Bab 121

202 22 6
                                    

Bulan purnama dengan malu-malu bersembunyi di balik awan, dan dari kejauhan terdengar suara peluit samar. Hujan tiba-tiba mulai turun, dengan lembut mengetuk permukaan sungai yang luas, dan menimbulkan riak. Di dalam kamar kapal pesiar, desahan dan erangan yang lembut berangsur-angsur mereda.

Beberapa saat kemudian, di malam yang sunyi, suara gemerisik itu kembali terdengar lagi.

Tubuh Joohyun dipenuhi jejak rasa malu yang intim, keringatnya sudah membasahi dahi dan bulu matanya. Matanya yang secara alami lembut seperti genangan air, menjadi lebih menawan dan memikat. Dia benar-benar kelelahan, tenggorokannya kering dan serak, tubuhnya sangat sakit dan lemah sehingga dia hampir tidak bisa mengangkat dirinya sendiri, tetapi dia bersikeras untuk mandi dan berpakaian sebelum tidur.
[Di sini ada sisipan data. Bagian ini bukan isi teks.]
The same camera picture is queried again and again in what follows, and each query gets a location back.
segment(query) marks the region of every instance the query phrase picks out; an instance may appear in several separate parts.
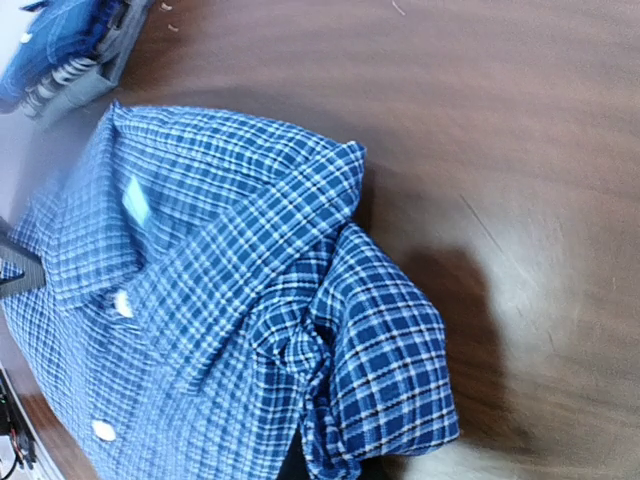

Namun, begitu kakinya yang indah dengan keras kepala menyentuh tanah, dia menyadari bahwa dia gemetar, merasa seolah-olah pinggang dan kakinya terasa seperti bukan miliknya.

Mata Seulgi dipenuhi kasih sayang yang mendalam saat melihat Joohyun. Dia segera bangkit dari tempat tidur dan mengulurkan tangannya untuk memeluk Joohyun dari belakang, seolah-olah memeluk seluruh dunianya. Sebenarnya, setelah beraktivitas dalam waktu lama, lengan dan bahunya juga terasa begitu sakit dan nyeri, tetapi dia menahan rasa sakitnya ketika berjalan selangkah demi selangkah dengan mantap membawa Yixi-nya ke kamar mandi.

Joohyun melingkarkan kedua lengannya di leher Seulgi, menggigit bibirnya sedikit dan menatapnya, matanya dipenuhi dengan kelembutan yang tak terlukiskan. Itu adalah campuran dari rasa malu, rasa jengkel, dan banyak pesona dan keanggunan.

Gairah Seulgi kembali berkobar, tetapi dia mengingat bisikan serak Joohyun dan kata-kata: "Sakit..." yang lembut dan menyedihkan di saat-saat kebingungan dan kasih sayang. Oleh karena itu, dia dengan paksa menahan diri.

Dia menundukkan kepalanya untuk mencium kedua mata indah kekasihnya, dan meminta maaf dengan tulus: "Maaf, Yixi, apakah aku terlalu tidak terkendali?"

Mendengar ini, Joohyun tertawa pelan, dan hampir tanpa terasa yang membuat hati Seulgi meleleh. Detik berikutnya, tanpa menanggapi pertanyaan Seulgi, dia memeluk leher Seulgi lebih erat lagi, kulit mereka saling menyatu begitu erat. Ciuman lembutnya berpindah dari rahang Seulgi ke telinganya.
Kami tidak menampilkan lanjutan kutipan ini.